# CIS 535 Analysis of Dataset "V"

Here, we consume file `./data/v.txt` to obtain a set of 1000 observations. The dataset has an unknown origin, and goals are not specified on whether we should expect any correlations in the data.

Each observation with 10 columns. The first 9 columns representing inputs, and the last column respresenting the output.

We will use Tensorflow to analyze these records and create a neural network.

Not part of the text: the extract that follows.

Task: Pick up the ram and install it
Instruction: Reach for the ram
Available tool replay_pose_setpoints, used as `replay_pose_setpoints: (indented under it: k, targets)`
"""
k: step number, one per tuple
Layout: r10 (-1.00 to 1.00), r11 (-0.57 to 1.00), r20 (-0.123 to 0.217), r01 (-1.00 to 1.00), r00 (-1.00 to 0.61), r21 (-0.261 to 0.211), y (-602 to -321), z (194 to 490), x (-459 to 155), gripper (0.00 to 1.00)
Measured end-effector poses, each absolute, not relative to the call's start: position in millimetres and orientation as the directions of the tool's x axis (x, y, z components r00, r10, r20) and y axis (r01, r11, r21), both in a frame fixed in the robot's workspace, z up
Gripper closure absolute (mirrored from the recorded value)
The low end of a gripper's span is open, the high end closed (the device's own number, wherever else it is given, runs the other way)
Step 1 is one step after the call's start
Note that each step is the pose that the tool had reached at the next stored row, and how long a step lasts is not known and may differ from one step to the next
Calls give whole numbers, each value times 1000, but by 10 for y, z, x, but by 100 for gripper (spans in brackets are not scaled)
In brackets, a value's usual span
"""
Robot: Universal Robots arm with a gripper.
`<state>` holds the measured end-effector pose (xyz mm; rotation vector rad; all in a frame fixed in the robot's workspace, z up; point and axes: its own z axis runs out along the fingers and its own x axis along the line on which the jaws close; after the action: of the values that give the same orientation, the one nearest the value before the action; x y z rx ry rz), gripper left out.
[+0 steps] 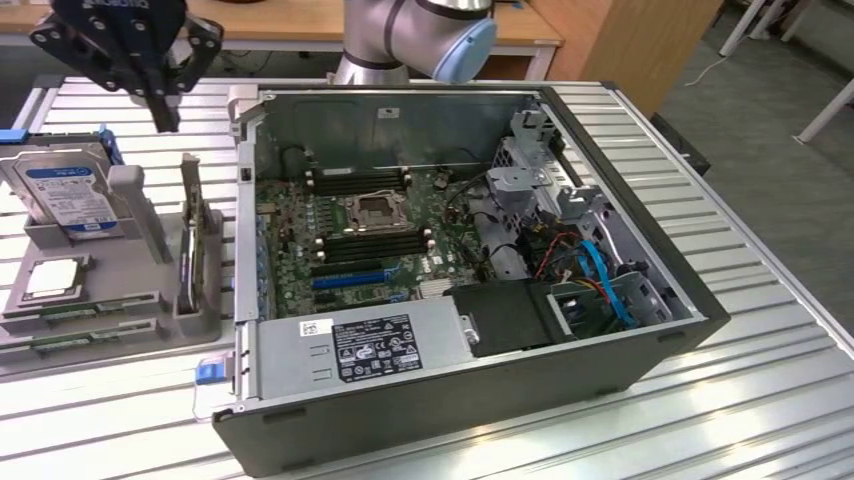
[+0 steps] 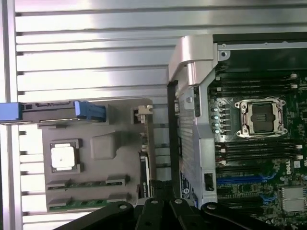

In order to render graphs in our notebook, we need to install `matplotlib` into our tensorflow conda environment.


In [23]:
from __future__ import absolute_import
from __future__ import division
from __future__ import print_function
import pandas as pd
import tensorflow as tf

tf.logging.set_verbosity(tf.logging.INFO)

# Perhaps not necessary
import numpy
import matplotlib.pyplot as plt
rng = numpy.random

## Reading in Data

Here, we read our data from `./data/v.txt` into two separate variables: `v_inputs` and `v_output`.

In [21]:
# Data sets
V_TRAINING = "data/v_training.csv"
V_TEST     = "data/v_test.csv"
V_PREDICT  = "data/v_predict.csv"

# We do not know exactly what our data represents,
# but we do know our label is the last column.
COLUMNS  = "a b c d e f g h i j label".split(" ")
FEATURES = COLUMNS[:-1]
LABEL    = COLUMNS[-1]

print("COLUMNS", COLUMNS)
print("FEATURES", FEATURES)
print("LABEL", LABEL)

COLUMNS ['a', 'b', 'c', 'd', 'e', 'f', 'g', 'h', 'i', 'j', 'label']
FEATURES ['a', 'b', 'c', 'd', 'e', 'f', 'g', 'h', 'i', 'j']
LABEL label


In [24]:
# Read in data

# skip header row
training_set = pd.read_csv(V_TRAINING, skipinitialspace=True,
                           skiprows=1, names=COLUMNS)
test_set = pd.read_csv(V_TEST, skipinitialspace=True,
                       skiprows=1, names=COLUMNS)
prediction_set = pd.read_csv(V_PREDICT, skipinitialspace=True,
                             skiprows=1, names=COLUMNS)


### Feature Columns

Now that we have our data, we will create a list of `FeatureColumn` for the input data.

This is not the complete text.